TASK TO CARRY OUT: Repeat word for word, please, only the lines from the one that includes "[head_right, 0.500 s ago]" through the final line of the data.
*** INPUT DATA ***
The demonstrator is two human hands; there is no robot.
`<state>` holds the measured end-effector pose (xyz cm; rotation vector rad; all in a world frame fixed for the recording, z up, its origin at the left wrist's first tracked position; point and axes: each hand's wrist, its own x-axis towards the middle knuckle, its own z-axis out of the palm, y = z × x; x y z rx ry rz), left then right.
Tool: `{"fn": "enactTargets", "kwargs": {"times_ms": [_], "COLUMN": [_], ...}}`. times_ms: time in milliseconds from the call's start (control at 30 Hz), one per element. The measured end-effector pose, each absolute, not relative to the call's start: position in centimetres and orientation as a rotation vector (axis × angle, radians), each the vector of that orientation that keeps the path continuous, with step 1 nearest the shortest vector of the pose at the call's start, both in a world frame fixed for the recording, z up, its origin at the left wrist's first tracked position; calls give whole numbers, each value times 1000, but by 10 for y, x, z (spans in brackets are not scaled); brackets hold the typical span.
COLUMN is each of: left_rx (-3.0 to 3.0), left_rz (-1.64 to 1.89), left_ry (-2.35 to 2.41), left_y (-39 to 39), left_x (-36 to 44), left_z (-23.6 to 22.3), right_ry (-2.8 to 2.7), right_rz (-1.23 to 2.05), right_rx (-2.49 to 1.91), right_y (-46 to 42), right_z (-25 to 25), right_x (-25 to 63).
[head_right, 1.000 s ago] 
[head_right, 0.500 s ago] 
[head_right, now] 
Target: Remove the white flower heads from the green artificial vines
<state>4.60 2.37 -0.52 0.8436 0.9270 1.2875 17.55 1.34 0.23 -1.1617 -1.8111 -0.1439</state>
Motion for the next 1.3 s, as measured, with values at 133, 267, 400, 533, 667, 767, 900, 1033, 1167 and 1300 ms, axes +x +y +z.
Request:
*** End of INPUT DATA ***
PROBLEM SOLUTION:
[head_right, 0.500 s ago] 
[head_right, now] 
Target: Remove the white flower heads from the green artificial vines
<state>4.60 2.37 -0.52 0.8436 0.9270 1.2875 17.55 1.34 0.23 -1.1617 -1.8111 -0.1439</state>
Motion for the next 1.3 s, as measured, with values at 133, 267, 400, 533, 667, 767, 900, 1033, 1167 and 1300 ms, axes +x +y +z.
Request:

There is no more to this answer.